Quote Originally Posted by ethernautrix View Post
My friend Greg Nagan wrote a blog post on this subject yesterday. Actually, it's about "(a) project at the University of Virginia’s Center for Politics has been looking into the polarization of American culture and politics in the hopes of finding an antidote" and cites the results of a poll (which findings might or might not be properly substantiated but are interesting nevertheless -- and alarming if true).

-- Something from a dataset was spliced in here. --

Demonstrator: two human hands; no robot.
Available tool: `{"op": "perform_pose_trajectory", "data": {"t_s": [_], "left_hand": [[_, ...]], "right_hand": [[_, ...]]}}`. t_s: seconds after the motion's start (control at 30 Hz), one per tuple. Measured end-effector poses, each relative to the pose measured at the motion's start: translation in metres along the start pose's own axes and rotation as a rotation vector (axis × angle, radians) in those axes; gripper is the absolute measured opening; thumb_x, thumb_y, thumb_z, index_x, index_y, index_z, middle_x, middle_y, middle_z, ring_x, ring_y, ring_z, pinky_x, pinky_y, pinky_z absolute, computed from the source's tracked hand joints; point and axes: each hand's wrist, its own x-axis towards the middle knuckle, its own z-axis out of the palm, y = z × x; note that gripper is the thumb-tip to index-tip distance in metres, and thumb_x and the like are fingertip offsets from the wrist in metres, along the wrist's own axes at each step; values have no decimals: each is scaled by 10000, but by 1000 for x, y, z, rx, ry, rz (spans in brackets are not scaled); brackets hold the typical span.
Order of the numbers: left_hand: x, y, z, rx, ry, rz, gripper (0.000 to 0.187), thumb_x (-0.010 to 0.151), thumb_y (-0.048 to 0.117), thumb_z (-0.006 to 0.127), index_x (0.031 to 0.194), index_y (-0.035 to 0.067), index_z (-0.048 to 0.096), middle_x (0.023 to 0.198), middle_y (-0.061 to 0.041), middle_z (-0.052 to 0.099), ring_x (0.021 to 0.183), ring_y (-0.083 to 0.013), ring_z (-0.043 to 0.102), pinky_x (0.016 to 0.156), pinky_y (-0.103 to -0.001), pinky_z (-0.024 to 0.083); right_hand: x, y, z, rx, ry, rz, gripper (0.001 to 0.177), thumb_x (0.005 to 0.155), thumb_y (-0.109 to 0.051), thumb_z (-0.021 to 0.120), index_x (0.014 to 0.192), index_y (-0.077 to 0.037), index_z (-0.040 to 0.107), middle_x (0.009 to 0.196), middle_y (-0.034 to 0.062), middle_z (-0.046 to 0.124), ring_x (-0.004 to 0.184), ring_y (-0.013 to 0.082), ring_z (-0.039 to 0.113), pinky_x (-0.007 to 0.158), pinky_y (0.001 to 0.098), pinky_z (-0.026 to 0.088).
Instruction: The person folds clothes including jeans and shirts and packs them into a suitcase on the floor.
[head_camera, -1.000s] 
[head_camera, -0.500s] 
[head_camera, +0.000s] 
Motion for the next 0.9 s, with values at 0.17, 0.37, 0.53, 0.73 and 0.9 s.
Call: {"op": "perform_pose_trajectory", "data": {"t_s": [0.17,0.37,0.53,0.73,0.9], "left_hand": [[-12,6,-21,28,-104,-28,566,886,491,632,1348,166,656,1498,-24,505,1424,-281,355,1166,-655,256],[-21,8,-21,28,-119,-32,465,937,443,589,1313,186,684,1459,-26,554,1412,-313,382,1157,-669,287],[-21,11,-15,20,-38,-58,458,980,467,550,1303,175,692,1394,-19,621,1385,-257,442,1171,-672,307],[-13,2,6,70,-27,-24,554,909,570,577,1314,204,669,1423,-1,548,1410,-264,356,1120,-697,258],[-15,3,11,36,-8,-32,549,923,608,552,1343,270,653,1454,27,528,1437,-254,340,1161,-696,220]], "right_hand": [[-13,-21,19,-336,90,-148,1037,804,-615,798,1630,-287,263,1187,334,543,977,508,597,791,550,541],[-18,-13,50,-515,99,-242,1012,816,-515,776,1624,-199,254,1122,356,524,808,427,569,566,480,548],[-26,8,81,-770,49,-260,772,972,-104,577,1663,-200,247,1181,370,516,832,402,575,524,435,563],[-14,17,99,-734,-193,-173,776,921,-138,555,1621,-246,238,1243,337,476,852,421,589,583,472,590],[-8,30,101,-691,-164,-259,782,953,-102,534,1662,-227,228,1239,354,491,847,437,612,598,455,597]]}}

https://www.amerikansketilstande.dk/...ican-bogeymen/

Greg concludes, for those not interested in following links, that the political divide won't be mended by the political machinery (including media) but by individuals who overcome the relentless messaging from the "machine." (That's totally my quick and careless paraphrasing, btw. Łapa wants to go out. Biedna Łapa!)
Similar polarization data as the paper referred to in the video, and linked in the OP. A lot of it would be solved with a correction of Federal power more in line with the Constitution. It was never intended to be this large, powerful (and not to mention wasteful or corrupt). We talk about "sanctuary" cities or states, and these ideas are usually initiated by liberals (although conservatives use the tactic now too). That's precisely the point of State's rights (10th Amendment). Want recreational weed? State voters approve? Sorry, the FDA says it's a schedule I drug and you can't do that. An executive bureaucracy outlawed a thing through a "rule", and the federal government will claim that power in the supremacy clause trumps the 10th Amendment.

So everyone fights over power wielded by a President and Federal government for all sorts of reasons, and we surprisingly get polarization over time. If that power is restored to the States, the national fights we have now would be unimportant.